Nothing is needed except the lines below that run from the one with "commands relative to" through the one with "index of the", repeated exactly.
**********
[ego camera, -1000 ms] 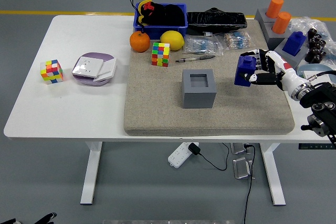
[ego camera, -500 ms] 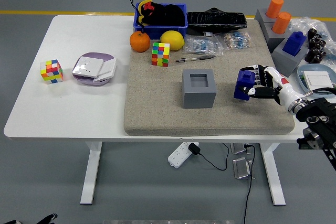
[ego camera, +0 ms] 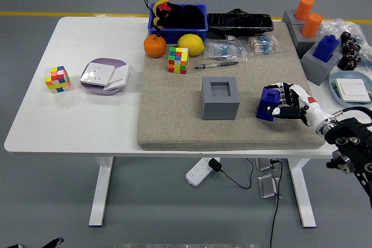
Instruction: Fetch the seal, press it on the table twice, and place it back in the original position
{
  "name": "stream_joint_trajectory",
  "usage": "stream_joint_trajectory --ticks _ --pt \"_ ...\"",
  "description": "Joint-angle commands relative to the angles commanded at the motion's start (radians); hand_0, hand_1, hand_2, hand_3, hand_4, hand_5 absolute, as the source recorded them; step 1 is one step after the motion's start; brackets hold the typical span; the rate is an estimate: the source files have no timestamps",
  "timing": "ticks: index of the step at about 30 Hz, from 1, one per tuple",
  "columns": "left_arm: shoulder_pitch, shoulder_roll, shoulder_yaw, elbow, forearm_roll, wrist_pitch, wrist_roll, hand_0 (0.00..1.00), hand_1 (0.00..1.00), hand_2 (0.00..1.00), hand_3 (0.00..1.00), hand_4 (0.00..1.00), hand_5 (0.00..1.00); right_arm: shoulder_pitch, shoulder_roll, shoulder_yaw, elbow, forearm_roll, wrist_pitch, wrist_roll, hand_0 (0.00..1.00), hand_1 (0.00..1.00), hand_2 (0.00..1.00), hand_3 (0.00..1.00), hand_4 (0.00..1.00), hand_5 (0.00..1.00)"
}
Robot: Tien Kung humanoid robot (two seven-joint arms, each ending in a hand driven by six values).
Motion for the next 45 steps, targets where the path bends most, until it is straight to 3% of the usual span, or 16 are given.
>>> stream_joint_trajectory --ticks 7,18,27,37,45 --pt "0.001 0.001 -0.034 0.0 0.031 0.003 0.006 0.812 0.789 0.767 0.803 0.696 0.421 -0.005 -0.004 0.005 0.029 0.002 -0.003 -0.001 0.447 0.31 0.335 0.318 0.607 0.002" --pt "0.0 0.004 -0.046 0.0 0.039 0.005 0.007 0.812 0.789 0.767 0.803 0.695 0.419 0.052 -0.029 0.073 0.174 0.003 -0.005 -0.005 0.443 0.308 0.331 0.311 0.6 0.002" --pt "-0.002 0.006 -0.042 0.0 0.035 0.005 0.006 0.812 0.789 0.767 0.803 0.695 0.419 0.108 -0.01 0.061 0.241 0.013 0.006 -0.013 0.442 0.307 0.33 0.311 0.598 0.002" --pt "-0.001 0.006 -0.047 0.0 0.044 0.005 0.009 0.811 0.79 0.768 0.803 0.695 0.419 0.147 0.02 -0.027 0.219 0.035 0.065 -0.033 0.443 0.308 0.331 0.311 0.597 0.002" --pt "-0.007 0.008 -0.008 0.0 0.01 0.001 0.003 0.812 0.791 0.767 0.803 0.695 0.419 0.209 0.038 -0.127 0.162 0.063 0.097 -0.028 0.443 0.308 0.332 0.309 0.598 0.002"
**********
### Solution below
  "description": "Joint-angle commands relative to the angles commanded at the motion's start (radians); hand_0, hand_1, hand_2, hand_3, hand_4, hand_5 absolute, as the source recorded them; step 1 is one step after the motion's start; brackets hold the typical span; the rate is an estimate: the source files have no timestamps",
  "timing": "ticks: index of the step at about 30 Hz, from 1, one per tuple",

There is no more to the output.